## Work order
Could you retype every line of the data underneath without altering anything?

## Raw data
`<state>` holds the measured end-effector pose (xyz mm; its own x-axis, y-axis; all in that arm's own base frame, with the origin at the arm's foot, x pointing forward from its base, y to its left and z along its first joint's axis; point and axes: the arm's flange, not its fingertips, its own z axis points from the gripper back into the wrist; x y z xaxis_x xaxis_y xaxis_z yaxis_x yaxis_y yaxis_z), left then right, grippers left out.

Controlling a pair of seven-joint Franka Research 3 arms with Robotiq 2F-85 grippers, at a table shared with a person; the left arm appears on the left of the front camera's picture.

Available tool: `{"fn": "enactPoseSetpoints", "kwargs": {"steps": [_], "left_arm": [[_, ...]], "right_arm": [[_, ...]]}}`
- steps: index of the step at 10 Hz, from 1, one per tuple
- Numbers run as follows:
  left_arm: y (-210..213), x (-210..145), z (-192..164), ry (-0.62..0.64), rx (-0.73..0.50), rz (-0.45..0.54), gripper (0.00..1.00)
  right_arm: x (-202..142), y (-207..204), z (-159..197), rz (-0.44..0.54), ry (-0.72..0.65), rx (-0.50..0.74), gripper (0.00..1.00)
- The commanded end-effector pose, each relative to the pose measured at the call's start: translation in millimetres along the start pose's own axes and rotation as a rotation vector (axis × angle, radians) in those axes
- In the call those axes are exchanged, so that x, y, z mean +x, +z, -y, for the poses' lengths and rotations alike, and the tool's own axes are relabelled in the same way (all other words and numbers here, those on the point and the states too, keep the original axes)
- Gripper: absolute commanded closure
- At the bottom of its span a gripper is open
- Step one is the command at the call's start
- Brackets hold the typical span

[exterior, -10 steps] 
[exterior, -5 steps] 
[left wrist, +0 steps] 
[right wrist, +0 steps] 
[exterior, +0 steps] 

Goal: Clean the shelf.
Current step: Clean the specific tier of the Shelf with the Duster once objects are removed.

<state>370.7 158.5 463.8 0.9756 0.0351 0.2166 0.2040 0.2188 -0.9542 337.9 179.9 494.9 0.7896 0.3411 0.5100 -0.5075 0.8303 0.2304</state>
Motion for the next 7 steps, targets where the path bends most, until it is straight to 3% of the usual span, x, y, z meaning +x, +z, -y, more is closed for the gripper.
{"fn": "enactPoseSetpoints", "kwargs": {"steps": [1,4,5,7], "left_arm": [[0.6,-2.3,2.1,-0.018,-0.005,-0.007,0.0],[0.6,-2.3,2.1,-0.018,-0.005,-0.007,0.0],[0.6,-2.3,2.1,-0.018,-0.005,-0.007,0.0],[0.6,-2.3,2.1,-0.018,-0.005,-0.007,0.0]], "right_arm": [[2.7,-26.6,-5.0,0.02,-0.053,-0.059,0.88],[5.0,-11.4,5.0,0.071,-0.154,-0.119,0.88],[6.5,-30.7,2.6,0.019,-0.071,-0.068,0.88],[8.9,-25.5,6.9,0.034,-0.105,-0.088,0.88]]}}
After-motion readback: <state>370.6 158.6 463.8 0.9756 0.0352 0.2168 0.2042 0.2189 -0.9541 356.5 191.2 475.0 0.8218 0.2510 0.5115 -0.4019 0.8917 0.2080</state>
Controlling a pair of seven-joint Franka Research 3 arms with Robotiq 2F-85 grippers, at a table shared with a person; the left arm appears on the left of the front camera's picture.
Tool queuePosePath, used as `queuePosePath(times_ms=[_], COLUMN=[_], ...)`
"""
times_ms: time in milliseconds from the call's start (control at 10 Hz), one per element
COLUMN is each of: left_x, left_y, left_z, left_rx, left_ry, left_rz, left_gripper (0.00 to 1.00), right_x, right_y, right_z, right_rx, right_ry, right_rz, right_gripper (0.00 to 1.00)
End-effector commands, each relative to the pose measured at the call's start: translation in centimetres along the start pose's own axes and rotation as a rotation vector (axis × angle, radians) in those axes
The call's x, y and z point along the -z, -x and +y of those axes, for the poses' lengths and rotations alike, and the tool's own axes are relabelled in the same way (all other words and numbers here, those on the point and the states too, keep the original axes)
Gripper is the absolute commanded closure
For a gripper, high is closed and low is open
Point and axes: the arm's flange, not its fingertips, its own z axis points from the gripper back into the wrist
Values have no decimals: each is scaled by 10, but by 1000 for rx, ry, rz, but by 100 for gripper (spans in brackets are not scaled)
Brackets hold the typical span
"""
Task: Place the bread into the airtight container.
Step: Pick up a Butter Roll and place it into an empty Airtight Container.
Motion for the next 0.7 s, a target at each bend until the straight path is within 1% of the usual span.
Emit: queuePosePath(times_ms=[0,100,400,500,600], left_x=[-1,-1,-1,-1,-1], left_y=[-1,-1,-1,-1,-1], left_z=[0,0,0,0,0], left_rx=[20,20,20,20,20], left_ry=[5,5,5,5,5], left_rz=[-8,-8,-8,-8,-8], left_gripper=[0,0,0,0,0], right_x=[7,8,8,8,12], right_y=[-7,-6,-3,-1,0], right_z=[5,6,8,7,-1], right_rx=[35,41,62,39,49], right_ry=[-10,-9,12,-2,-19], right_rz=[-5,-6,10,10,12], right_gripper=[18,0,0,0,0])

## Result below
`<state>` holds the measured end-effector pose (xyz mm; its own x-axis, y-axis; all in that arm's own base frame, with the origin at the arm's foot, x pointing forward from its base, y to its left and z along its first joint's axis; point and axes: the arm's flange, not its fingertips, its own z axis points from the gripper back into the wrist; x y z xaxis_x xaxis_y xaxis_z yaxis_x yaxis_y yaxis_z), left then right, grippers left out.

Controlling a pair of seven-joint Franka Research 3 arms with Robotiq 2F-85 grippers, at a table shared with a person; the left arm appears on the left of the front camera's picture.

Available tool: `{"fn": "enactPoseSetpoints", "kwargs": {"steps": [_], "left_arm": [[_, ...]], "right_arm": [[_, ...]]}}`
- steps: index of the step at 10 Hz, from 1, one per tuple
- Numbers run as follows:
  left_arm: y (-210..213), x (-210..145), z (-192..164), ry (-0.62..0.64), rx (-0.73..0.50), rz (-0.45..0.54), gripper (0.00..1.00)
  right_arm: x (-202..142), y (-207..204), z (-159..197), rz (-0.44..0.54), ry (-0.72..0.65), rx (-0.50..0.74), gripper (0.00..1.00)
- The commanded end-effector pose, each relative to the pose measured at the call's start: translation in millimetres along the start pose's own axes and rotation as a rotation vector (axis × angle, radians) in those axes
- In the call those axes are exchanged, so that x, y, z mean +x, +z, -y, for the poses' lengths and rotations alike, and the tool's own axes are relabelled in the same way (all other words and numbers here, those on the point and the states too, keep the original axes)
- Gripper: absolute commanded closure
- At the bottom of its span a gripper is open
- Step one is the command at the call's start
- Brackets hold the typical span

[exterior, -10 steps] 
[exterior, -5 steps] 
[left wrist, +0 steps] 
[right wrist, +0 steps] 
[exterior, +0 steps] 

Goal: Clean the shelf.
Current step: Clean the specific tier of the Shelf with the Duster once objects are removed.

<state>370.7 158.5 463.8 0.9756 0.0351 0.2166 0.2040 0.2188 -0.9542 337.9 179.9 494.9 0.7896 0.3411 0.5100 -0.5075 0.8303 0.2304</state>
Motion for the next 7 steps, targets where the path bends most, until it is straight to 3% of the usual span, x, y, z meaning +x, +z, -y, more is closed for the gripper.
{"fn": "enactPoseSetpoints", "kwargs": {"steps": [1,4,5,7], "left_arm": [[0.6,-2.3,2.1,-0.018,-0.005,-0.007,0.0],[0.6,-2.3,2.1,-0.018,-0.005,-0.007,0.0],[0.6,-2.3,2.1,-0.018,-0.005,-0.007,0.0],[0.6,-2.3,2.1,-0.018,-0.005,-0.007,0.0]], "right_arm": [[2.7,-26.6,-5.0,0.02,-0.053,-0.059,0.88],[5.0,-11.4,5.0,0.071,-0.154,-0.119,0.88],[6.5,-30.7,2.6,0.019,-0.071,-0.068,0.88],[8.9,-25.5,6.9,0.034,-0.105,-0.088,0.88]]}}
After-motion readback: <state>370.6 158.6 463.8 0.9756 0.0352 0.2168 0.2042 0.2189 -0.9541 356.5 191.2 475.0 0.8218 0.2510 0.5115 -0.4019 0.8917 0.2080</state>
Controlling a pair of seven-joint Franka Research 3 arms with Robotiq 2F-85 grippers, at a table shared with a person; the left arm appears on the left of the front camera's picture.
Tool queuePosePath, used as `queuePosePath(times_ms=[_], COLUMN=[_], ...)`
"""
times_ms: time in milliseconds from the call's start (control at 10 Hz), one per element
COLUMN is each of: left_x, left_y, left_z, left_rx, left_ry, left_rz, left_gripper (0.00 to 1.00), right_x, right_y, right_z, right_rx, right_ry, right_rz, right_gripper (0.00 to 1.00)
End-effector commands, each relative to the pose measured at the call's start: translation in centimetres along the start pose's own axes and rotation as a rotation vector (axis × angle, radians) in those axes
The call's x, y and z point along the -z, -x and +y of those axes, for the poses' lengths and rotations alike, and the tool's own axes are relabelled in the same way (all other words and numbers here, those on the point and the states too, keep the original axes)
Gripper is the absolute commanded closure
For a gripper, high is closed and low is open
Point and axes: the arm's flange, not its fingertips, its own z axis points from the gripper back into the wrist
Values have no decimals: each is scaled by 10, but by 1000 for rx, ry, rz, but by 100 for gripper (spans in brackets are not scaled)
Brackets hold the typical span
"""
Task: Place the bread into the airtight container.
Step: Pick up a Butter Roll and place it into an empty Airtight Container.
Motion for the next 0.7 s, a target at each bend until the straight path is within 1% of the usual span.
Emit: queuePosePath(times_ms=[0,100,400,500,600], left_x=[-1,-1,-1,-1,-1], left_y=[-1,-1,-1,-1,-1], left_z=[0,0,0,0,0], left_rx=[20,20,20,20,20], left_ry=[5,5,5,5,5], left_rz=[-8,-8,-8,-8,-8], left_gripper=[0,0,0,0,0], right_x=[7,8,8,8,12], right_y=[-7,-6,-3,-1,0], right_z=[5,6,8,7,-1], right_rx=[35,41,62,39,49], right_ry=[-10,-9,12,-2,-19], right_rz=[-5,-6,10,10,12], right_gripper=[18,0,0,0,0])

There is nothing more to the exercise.